4.2.3. The Western Region
The results of the SLM with spatial fixed effects for real estate prices in the western region of China are described in
Table 10. The coefficients of logep, logtf and loglb are 0.51, 0.17 and 0.14, respectively. That is, real estate development enterprises’ investment expansion is the most influential factor for the rise of local real estate prices in the large and medium-sized cities in the western region of China, followed by local governments’ land revenue and bank credit. W*logp has the positive coefficient of 0.24, suggesting the strong spatial diffusion among real estate prices in the large and medium-sized cities in the western region of China.

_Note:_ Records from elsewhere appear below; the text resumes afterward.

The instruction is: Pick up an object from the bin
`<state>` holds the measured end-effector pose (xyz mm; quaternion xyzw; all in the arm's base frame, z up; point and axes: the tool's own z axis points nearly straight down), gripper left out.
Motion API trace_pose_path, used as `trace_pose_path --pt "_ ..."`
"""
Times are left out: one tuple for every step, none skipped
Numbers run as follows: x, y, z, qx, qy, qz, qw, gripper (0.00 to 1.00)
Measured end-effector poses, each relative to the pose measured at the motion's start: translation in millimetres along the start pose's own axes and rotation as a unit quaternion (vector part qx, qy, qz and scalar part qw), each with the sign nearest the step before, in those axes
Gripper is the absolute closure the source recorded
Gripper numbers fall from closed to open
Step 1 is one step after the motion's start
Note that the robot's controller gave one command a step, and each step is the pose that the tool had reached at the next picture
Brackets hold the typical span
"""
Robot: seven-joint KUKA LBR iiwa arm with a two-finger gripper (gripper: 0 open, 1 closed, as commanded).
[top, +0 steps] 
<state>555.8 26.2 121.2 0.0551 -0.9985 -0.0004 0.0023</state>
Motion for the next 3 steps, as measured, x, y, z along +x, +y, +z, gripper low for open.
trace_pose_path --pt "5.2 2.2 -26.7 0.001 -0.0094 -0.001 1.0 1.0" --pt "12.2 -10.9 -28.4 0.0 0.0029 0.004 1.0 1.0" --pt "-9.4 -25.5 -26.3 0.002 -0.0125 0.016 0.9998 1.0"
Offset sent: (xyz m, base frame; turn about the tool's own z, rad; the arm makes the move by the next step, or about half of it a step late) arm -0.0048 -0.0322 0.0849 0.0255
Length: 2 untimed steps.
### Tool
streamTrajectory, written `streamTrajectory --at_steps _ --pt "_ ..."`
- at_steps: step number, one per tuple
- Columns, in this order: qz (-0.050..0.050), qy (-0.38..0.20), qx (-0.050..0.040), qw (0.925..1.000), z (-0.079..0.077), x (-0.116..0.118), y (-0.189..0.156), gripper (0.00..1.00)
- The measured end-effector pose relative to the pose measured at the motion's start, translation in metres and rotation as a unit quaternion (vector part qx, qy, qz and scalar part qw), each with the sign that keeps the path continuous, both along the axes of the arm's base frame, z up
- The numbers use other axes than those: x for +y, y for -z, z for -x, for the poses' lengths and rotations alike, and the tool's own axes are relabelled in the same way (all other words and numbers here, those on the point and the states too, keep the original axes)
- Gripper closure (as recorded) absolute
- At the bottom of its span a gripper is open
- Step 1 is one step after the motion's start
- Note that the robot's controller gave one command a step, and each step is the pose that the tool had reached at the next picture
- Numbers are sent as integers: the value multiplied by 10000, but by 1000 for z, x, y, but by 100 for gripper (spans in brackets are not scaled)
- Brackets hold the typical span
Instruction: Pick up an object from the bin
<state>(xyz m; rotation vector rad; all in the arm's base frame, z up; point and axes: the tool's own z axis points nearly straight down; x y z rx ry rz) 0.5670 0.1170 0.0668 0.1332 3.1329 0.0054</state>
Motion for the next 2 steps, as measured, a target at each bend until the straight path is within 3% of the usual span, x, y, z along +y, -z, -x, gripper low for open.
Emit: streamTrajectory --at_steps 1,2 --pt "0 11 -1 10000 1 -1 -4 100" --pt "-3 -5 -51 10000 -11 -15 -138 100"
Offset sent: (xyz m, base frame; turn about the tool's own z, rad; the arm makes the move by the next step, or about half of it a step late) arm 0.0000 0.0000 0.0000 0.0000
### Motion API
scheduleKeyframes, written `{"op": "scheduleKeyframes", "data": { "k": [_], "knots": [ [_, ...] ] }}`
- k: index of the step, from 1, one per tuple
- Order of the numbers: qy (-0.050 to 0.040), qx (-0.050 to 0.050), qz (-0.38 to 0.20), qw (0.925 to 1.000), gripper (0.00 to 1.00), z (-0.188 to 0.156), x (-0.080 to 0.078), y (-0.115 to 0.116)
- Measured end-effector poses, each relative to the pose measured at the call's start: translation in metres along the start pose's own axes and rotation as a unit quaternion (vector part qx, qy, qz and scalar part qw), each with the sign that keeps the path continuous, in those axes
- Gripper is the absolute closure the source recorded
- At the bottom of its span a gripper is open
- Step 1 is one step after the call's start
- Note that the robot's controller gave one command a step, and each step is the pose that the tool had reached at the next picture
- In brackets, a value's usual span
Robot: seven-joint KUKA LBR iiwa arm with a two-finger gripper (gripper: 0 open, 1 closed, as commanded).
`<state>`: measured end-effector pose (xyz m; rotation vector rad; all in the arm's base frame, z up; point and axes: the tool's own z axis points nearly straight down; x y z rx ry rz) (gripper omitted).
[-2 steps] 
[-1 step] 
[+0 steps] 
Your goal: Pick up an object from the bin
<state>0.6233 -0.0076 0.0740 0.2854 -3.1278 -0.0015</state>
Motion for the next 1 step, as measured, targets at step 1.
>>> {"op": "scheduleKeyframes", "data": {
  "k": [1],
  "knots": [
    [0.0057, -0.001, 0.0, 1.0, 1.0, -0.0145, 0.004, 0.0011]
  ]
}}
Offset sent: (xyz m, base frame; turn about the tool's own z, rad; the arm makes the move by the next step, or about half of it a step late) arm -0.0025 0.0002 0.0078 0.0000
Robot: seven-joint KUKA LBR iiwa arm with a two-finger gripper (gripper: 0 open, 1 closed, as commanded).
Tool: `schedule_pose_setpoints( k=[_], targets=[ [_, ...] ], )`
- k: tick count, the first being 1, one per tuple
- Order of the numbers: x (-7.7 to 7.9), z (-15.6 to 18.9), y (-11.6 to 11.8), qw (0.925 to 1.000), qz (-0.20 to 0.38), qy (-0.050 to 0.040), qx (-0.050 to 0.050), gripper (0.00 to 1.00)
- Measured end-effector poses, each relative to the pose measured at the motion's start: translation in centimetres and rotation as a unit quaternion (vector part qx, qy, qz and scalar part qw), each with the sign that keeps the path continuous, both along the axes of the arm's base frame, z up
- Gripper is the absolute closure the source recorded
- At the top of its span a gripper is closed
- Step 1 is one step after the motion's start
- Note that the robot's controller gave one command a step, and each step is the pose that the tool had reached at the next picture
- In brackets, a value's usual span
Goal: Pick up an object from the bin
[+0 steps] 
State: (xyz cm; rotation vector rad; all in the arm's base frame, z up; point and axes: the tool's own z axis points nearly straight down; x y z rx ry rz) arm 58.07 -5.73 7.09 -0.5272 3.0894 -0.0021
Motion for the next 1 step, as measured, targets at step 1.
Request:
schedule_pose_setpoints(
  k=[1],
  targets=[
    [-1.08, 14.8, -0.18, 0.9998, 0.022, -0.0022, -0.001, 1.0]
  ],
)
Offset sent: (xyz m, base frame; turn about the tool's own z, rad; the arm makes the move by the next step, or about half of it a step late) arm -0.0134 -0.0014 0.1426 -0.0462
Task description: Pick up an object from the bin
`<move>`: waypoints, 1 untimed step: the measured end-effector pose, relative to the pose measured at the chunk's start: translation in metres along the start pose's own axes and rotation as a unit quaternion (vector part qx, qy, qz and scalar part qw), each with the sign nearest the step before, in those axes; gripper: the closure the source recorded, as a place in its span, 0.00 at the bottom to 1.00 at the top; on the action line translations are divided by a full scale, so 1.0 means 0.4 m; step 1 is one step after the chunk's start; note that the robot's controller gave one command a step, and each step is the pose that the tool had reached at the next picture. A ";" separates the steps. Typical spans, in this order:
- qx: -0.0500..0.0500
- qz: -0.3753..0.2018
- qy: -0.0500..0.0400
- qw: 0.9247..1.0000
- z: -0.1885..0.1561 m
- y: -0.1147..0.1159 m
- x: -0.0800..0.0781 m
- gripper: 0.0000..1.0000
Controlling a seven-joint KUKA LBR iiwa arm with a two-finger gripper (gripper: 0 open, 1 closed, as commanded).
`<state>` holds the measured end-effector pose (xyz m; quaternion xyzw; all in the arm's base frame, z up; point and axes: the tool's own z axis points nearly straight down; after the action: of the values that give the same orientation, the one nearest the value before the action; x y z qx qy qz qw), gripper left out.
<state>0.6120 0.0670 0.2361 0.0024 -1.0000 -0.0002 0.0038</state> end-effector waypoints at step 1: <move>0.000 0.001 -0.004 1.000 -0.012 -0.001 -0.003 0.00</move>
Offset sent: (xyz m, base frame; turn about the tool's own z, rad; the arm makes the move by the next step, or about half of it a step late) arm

logep, logtf and loglb have the direct effects of 0.52, 0.17 and 0.14, and the indirect effects of 0.16, 0.05 and 0.04, respectively. Thus, the real estate development enterprises’ investment expansion has the most positive influence on real estate prices in both the local city and other cities in the western region of China, followed by local governments’ land revenue and bank credit. The total effects of logep, logtf and loglb are 0.68, 0.23 and 0.19, respectively, suggesting the positive impacts of real estate development enterprises’ investment, local governments’ land revenue and bank credit on the real estate prices in the large and medium-sized cities in the western region of China.
The results of the SDM with spatial fixed effects for financial real estate risks in the large and medium-sized cities in the western region of China are shown in
Table 11. The pr/gdpr, logtf, and logbl have the positive coefficients of 0.32, 0.19 and 0.17, respectively, indicating the strongest influence of over-growth in real estate prices on the local financial real estate risks, followed by the local governments’ land revenue and bank credit in the large and medium-sized cities in the western region of China. logrdi has a coefficient of −0.45, suggesting that increase in real estate development enterprises’ investment lowers the local financial real estate risks.
The coefficients of W*logrdi and W*logbl are 0.52 and −0.39, respectively, indicating that real estate development enterprises’ investment expansion in other cities elevates the financial real estate risks in the local city in the middle region of China, while bank credit has the opposite effect.
Similar to their coefficients, pr/gdpr, logtf, logbl and logrdi have a direct effect of 0.33, 0.19 and 0.15 and −0.44, respectively, indicating that the over-growth in real estate prices, local governments’ land revenue and bank credit to the real estate industry elevates the local financial real estate risks, and real estate development enterprises’ investment has the opposite influence. The indirect effects of logrdi and logbl are 0.53 and −0.43, respectively. That is, real estate development enterprises’ investment in the local city increases the financial real estate risks in other cities, while the bank credit to the real estate industry is to the contrary. logtf and logbl have the total effects of 0.15 and −0.28, respectively, showing that the local governments’ land revenue increases the whole financial real estate risks in the large and medium-sized cities in the western region of China, while the bank credit to the real estate industry has the opposite influence.